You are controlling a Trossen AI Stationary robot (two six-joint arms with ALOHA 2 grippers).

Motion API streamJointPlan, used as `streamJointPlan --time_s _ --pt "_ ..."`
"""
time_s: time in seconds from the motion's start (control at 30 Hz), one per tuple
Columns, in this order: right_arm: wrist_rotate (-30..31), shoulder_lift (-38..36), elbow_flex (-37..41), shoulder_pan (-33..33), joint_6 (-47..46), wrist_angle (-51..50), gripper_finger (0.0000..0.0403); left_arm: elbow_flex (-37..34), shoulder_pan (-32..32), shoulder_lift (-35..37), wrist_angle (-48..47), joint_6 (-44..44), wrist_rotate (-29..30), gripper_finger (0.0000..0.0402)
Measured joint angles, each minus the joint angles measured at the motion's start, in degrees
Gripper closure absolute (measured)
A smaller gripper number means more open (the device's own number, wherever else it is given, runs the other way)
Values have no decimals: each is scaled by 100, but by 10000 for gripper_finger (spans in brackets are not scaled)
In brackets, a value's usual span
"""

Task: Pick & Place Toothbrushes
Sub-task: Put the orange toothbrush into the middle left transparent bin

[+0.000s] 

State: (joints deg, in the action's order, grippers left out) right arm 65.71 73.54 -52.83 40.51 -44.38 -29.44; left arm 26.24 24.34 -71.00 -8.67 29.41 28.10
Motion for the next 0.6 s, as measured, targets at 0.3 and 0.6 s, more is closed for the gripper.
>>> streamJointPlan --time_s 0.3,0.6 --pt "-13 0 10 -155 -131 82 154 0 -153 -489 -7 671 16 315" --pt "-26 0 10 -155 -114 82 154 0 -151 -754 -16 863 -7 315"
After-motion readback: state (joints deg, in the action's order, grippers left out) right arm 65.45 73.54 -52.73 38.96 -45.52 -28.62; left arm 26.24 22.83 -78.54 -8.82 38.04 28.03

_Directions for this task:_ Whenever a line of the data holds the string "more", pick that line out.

_Task output:_
A smaller gripper number means more open (the device's own number, wherever else it is given, runs the other way)
Motion for the next 0.6 s, as measured, targets at 0.3 and 0.6 s, more is closed for the gripper.

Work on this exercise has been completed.